▸ Data provided:
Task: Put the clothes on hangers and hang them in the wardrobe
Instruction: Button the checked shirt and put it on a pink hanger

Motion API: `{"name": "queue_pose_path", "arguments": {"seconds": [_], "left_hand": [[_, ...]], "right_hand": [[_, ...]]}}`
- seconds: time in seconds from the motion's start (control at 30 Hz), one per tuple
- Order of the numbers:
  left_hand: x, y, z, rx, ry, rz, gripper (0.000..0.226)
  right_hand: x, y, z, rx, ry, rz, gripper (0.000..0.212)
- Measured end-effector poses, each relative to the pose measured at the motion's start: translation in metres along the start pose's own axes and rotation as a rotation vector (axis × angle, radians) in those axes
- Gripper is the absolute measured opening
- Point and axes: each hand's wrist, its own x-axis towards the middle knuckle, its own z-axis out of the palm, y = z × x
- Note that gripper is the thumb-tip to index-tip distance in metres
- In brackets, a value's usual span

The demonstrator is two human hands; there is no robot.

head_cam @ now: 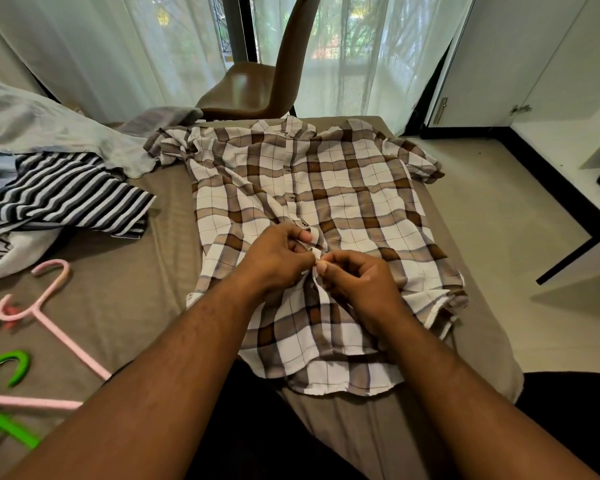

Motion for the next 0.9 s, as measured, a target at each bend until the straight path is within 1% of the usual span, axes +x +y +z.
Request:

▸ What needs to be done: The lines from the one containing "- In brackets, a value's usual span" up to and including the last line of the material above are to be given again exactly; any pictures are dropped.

▸ Reply:
- In brackets, a value's usual span

The demonstrator is two human hands; there is no robot.

head_cam @ now: 

Motion for the next 0.9 s, as measured, a target at each bend until the straight path is within 1% of the usual span, axes +x +y +z.
Request:

The response to the exercise has been completed.